Skip to content

RecurringTask#enqueue does not report rescued Job::EnqueueError to Rails.error #746

@whitemerry

Description

@whitemerry

SolidQueue::RecurringTask#enqueue rescues Job::EnqueueError and forwards only error.message (a String) to subscribers of the enqueue_recurring_task.solid_queue notification. The exception object itself does not reach the payload, and the rescue does not call Rails.error.report.

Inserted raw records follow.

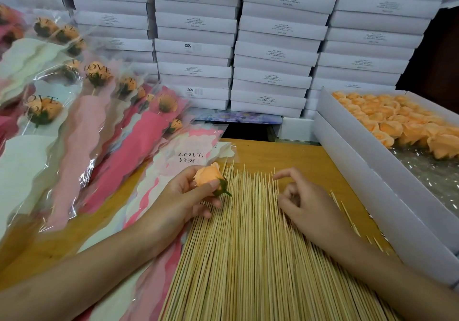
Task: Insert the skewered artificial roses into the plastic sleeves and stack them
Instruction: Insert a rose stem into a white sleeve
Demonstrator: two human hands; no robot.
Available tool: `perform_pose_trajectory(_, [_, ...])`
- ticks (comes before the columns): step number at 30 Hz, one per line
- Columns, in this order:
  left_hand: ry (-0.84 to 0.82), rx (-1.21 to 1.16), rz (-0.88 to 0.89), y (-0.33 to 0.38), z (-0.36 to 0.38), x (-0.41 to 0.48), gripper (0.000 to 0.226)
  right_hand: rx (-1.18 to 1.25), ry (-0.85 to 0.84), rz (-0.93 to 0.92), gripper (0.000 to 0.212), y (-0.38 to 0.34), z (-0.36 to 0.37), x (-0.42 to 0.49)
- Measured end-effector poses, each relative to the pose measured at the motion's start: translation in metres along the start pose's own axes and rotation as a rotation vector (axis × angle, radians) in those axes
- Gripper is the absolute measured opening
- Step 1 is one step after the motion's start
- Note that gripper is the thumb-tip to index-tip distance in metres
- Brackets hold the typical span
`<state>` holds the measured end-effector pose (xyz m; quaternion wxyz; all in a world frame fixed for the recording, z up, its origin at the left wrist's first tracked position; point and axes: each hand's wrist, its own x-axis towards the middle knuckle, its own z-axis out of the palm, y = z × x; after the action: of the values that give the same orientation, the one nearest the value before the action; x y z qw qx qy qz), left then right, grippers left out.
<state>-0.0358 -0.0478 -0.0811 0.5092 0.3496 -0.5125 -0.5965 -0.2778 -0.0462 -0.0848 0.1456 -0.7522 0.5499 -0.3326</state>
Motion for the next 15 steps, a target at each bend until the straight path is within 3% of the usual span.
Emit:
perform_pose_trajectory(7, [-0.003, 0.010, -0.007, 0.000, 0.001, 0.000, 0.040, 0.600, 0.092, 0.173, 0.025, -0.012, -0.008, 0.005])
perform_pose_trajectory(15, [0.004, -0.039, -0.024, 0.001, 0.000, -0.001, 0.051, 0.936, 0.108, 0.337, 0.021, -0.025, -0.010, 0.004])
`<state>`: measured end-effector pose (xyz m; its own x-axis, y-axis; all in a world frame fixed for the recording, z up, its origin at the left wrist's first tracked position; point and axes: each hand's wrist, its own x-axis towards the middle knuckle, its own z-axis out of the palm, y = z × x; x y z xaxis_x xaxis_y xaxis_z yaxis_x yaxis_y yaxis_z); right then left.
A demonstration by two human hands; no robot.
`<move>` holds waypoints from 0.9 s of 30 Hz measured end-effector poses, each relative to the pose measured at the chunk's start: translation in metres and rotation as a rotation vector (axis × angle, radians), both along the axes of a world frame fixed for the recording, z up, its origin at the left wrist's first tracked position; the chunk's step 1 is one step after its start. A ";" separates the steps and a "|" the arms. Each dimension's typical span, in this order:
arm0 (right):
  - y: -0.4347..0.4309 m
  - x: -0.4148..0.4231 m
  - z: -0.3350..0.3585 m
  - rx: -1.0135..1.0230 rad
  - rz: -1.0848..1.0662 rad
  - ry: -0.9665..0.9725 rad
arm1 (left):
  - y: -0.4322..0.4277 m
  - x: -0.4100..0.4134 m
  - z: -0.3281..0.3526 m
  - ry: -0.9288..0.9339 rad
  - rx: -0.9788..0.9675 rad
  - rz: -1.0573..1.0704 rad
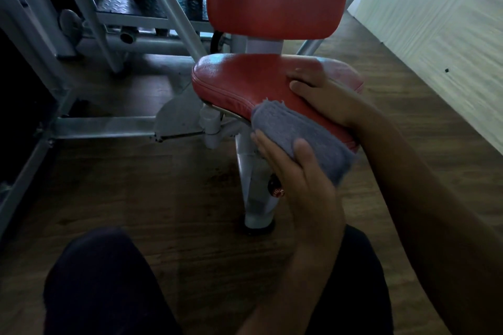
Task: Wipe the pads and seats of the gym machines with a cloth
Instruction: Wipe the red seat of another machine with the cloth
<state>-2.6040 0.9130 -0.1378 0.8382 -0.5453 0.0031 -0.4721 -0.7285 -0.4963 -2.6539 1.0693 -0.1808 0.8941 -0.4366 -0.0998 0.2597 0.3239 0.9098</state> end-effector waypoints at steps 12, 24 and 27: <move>0.010 -0.008 0.007 0.002 -0.025 -0.079 | -0.004 0.038 0.007 -0.251 0.236 -0.094; 0.041 -0.009 0.037 -0.053 -0.341 -0.530 | -0.037 0.141 0.062 -0.746 0.517 -0.677; 0.052 0.008 0.041 -0.051 -0.269 -0.324 | -0.033 0.180 0.060 -0.335 0.314 -0.326</move>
<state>-2.5964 0.9649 -0.0967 0.6172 -0.7370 0.2755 -0.4742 -0.6279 -0.6172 -2.4738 1.0360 -0.1210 0.7231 -0.6907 -0.0031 -0.0186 -0.0241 0.9995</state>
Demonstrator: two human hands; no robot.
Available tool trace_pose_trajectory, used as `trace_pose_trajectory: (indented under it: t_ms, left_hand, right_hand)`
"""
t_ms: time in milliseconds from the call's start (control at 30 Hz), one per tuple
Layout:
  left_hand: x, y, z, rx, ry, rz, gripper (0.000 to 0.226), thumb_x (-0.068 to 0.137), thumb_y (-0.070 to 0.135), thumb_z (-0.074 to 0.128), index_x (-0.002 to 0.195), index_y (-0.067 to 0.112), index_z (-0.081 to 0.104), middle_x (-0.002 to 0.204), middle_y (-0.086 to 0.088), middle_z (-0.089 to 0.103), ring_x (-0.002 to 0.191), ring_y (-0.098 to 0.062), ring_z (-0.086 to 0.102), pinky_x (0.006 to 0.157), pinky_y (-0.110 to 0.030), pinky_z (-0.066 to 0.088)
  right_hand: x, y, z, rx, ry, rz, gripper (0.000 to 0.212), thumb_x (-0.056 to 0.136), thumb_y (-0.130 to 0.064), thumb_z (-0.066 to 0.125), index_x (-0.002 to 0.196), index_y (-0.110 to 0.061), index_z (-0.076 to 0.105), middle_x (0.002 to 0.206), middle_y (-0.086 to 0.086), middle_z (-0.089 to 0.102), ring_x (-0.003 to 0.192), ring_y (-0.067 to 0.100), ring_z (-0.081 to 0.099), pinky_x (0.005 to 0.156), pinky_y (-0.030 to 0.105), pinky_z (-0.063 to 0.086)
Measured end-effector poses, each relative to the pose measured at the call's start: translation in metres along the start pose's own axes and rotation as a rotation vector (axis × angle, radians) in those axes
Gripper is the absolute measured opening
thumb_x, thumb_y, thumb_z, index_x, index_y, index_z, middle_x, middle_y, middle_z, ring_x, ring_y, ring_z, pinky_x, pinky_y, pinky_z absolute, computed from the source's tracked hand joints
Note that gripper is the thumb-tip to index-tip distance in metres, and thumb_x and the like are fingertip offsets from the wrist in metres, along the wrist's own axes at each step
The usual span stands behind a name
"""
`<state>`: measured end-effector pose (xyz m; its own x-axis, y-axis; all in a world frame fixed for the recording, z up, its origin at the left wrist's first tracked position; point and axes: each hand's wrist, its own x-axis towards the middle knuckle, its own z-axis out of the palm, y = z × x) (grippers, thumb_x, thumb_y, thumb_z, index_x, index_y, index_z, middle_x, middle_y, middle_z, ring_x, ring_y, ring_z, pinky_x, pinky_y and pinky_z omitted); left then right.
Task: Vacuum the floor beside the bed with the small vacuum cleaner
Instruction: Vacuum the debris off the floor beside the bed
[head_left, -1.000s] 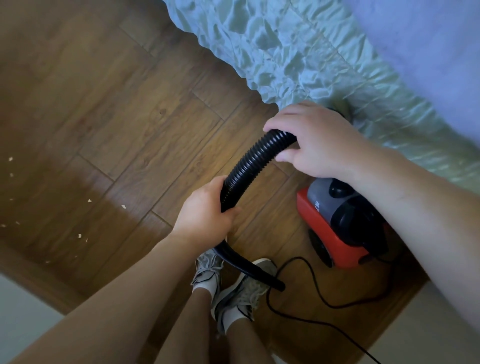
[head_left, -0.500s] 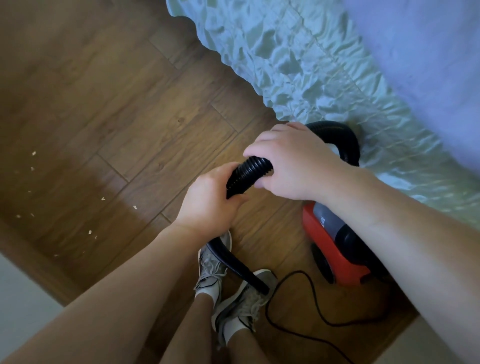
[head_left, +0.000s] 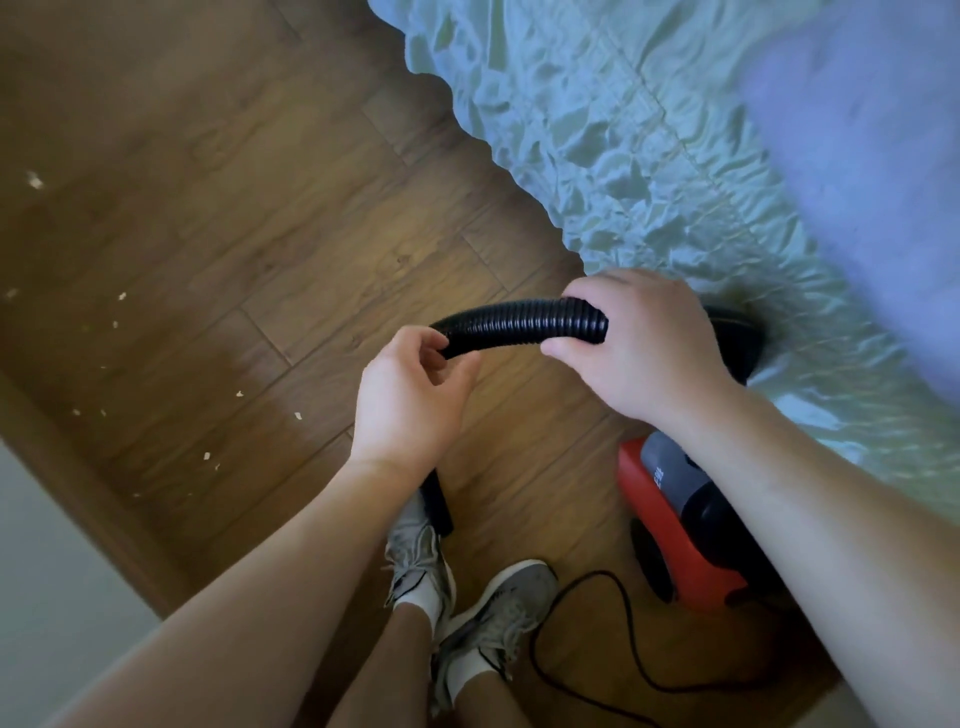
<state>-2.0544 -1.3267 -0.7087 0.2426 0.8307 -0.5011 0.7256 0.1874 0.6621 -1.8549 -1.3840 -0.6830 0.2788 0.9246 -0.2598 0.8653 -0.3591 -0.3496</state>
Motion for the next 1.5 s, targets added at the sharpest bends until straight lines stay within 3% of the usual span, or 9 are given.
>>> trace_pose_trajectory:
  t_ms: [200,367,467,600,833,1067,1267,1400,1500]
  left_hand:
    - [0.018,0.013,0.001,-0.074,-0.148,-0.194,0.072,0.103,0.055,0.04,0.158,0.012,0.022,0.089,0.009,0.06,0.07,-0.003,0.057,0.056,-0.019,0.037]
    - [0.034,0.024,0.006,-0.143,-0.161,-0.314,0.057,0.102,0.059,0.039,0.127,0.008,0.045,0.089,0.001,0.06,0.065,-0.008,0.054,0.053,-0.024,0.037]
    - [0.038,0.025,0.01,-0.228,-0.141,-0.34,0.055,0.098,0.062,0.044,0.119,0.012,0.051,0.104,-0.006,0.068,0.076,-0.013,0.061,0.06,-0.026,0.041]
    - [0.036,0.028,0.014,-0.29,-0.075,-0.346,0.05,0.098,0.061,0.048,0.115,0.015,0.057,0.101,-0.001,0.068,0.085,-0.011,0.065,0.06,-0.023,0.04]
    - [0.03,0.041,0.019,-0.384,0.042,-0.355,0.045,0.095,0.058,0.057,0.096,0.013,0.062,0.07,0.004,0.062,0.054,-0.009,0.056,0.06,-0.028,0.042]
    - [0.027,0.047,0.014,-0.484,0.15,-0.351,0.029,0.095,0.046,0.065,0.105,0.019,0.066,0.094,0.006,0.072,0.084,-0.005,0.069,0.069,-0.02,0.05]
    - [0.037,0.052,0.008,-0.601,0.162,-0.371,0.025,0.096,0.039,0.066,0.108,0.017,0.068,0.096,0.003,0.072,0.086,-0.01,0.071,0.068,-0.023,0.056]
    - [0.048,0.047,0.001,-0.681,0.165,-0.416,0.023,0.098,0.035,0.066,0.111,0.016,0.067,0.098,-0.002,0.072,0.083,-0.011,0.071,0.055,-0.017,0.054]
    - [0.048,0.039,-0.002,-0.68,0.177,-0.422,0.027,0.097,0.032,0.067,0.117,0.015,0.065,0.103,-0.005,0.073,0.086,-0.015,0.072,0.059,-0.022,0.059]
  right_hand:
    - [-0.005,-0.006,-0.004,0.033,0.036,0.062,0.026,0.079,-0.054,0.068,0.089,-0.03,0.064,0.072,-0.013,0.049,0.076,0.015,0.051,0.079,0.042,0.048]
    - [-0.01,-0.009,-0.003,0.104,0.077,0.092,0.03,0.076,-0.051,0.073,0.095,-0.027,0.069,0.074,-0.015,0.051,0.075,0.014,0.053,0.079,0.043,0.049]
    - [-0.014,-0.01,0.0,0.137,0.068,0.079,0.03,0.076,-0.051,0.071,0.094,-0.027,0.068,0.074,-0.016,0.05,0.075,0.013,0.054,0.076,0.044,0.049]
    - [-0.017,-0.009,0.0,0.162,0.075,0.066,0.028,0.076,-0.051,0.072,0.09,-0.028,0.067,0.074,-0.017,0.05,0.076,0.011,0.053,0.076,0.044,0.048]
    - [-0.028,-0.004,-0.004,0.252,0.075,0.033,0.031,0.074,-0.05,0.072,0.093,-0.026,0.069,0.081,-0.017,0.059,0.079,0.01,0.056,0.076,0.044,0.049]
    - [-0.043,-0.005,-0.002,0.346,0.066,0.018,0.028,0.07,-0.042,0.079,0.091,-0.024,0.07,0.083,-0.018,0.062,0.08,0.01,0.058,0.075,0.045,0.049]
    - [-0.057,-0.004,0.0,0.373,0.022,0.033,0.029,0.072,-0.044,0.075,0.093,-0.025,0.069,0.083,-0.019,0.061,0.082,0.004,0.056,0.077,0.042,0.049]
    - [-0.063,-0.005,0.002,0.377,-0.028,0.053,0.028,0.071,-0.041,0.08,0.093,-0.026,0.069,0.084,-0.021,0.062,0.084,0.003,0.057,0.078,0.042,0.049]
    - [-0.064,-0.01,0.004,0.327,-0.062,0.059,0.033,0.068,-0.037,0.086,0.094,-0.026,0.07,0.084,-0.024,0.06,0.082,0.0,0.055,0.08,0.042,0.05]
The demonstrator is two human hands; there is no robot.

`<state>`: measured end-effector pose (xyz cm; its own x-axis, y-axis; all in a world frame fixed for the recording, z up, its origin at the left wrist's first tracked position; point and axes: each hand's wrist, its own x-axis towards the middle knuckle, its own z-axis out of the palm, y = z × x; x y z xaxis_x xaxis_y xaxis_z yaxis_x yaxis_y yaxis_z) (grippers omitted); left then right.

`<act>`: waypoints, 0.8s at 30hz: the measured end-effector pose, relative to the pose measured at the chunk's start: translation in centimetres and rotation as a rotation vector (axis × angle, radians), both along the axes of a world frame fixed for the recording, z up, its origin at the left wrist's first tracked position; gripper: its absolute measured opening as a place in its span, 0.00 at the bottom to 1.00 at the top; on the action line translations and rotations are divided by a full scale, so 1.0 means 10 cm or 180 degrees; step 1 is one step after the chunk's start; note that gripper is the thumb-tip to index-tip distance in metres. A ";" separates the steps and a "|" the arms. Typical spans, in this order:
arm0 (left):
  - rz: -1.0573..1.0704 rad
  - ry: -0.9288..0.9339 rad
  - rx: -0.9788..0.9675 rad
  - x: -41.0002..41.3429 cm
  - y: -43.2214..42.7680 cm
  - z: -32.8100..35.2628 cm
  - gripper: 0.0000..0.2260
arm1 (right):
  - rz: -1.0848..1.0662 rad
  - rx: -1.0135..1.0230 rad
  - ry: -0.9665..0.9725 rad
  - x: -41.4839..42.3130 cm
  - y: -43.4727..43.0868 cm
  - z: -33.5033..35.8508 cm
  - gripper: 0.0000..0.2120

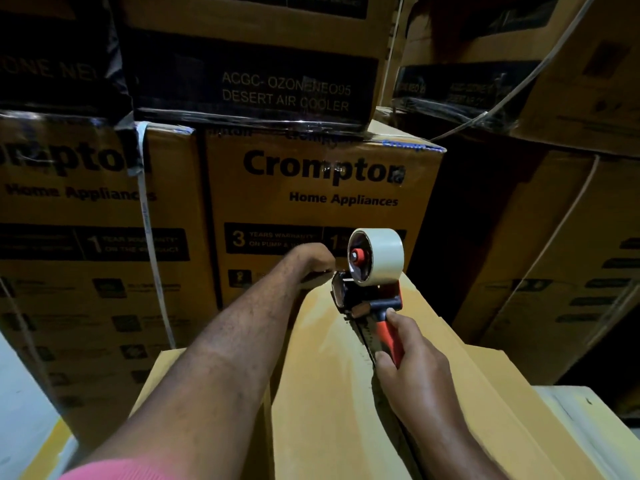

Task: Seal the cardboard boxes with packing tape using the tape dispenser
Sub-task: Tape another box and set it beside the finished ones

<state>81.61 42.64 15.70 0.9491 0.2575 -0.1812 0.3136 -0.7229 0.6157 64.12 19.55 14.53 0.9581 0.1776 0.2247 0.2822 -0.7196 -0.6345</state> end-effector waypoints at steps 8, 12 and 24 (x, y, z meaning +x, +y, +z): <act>-0.0108 -0.0674 0.0090 -0.10 0.04 -0.16 0.07 | 0.0267 -0.0433 0.0106 0.04 0.06 0.10 0.29; -0.0305 -0.0455 0.0360 -0.18 0.02 -0.18 0.10 | 0.0304 -0.0414 0.0095 0.03 0.12 0.12 0.29; 0.0305 -0.0686 0.0202 -0.06 -0.07 -0.16 0.06 | 0.0315 -0.0353 0.0275 0.01 0.10 0.13 0.30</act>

Error reporters such as sentry-rails hook into job errors by prepending ActiveJob::Base#perform_now and capturing exceptions that escape from there — this is the public ActiveJob lifecycle they observe. Recurring task enqueueing runs in the scheduler thread before any job is enqueued and before perform_now is ever invoked, so it is outside that surface. With the rescue swallowing the wrapped Job::EnqueueError, the only signal that survives is the LogSubscriber log line.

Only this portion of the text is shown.